The Committee highlighted a long-standing concern
regarding provisions that have the effect of applying retrospectively as
legislation with such provisions will, or might, have a detrimental effect on
individuals. The Committee noted that while the Explanatory Memorandum provided
an explanation for the inclusion of retrospectivity it ‘remains unclear to the
committee whether the retrospective validation of declarations will, or may,
have a detrimental effect on any persons’.[21]
As such, the Committee requested that the Minister provide more detailed advice
as to ‘the necessity and appropriateness of retrospectively validating
declarations made by the Minister under section 124X’.[22]

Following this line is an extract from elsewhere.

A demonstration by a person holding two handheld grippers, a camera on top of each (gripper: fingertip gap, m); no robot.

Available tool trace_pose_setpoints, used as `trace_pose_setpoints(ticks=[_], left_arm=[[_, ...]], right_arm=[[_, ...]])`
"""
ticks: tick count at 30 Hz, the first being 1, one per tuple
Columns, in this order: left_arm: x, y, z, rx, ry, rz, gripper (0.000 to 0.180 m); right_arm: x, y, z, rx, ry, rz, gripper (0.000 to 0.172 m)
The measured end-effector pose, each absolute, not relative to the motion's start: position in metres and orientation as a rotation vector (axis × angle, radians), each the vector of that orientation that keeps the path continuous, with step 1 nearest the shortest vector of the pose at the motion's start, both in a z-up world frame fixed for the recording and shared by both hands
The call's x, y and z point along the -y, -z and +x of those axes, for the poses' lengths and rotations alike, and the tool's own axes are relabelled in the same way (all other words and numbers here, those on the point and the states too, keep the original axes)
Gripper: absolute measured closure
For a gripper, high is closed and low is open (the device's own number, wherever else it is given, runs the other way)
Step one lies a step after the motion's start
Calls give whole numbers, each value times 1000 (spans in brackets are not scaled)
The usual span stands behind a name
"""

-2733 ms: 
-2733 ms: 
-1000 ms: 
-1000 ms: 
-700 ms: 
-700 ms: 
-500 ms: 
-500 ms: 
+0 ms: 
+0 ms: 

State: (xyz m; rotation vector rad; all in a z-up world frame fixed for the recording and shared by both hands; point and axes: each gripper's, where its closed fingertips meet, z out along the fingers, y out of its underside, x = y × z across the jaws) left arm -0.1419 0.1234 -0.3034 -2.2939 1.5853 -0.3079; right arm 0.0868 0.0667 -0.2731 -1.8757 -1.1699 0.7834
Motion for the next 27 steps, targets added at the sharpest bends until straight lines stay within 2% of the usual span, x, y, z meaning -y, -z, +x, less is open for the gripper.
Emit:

At the time of writing, further advice had not been provided.
Policy
position of non-government parties/independents
At the time of writing, non-government
parties/independents had made no comment on the Bill.
Position of
major interest groups
In a news article published on their website, the
Australian Medical Association (AMA) expressed support for the Bill, noting
that it would cut red tape for GPs.[23]
Financial
implications
The financial impact of the Bill to the Commonwealth
includes changes to Services Australia payment systems at cost of $1.4 million
over two years. Funding for this change was announced in the 2018–19 Budget as
part of the Stronger Rural Health Strategy. The amendment to the statutory
protective framework for quality assurance activities in Part VC of the HIA
is cost‑neutral.[24]
Statement of Compatibility with Human Rights
As required under Part 3 of the Human Rights
(Parliamentary Scrutiny) Act 2011 (Cth), the Government has assessed
the Bill’s compatibility with the human rights and freedoms recognised or
declared in the international instruments listed in section 3 of that Act. The
Government considers that the Bill is compatible.[25]
Parliamentary
Joint Committee on Human Rights
In its report on 9 April 2020, the Parliamentary Joint
Committee on Human Rights noted it had no comment on the Bill, as the Bill does
not engage, or only marginally engages, human rights; promotes human rights;
and/or permissibly limits human rights.[26]
Key issues
and provisions
Schedule 1—definitions
and repeals
Schedule 1 of the Bill primarily contains definition
changes and minor amendments, as well as the repeal of redundant sections of
the HIA.
Items 1–3 amend subsection 3(1) of the HIA,
to ensure definitions of certain health practitioners are consistent with
definitions of health practitioners regulated under the National Law.[27]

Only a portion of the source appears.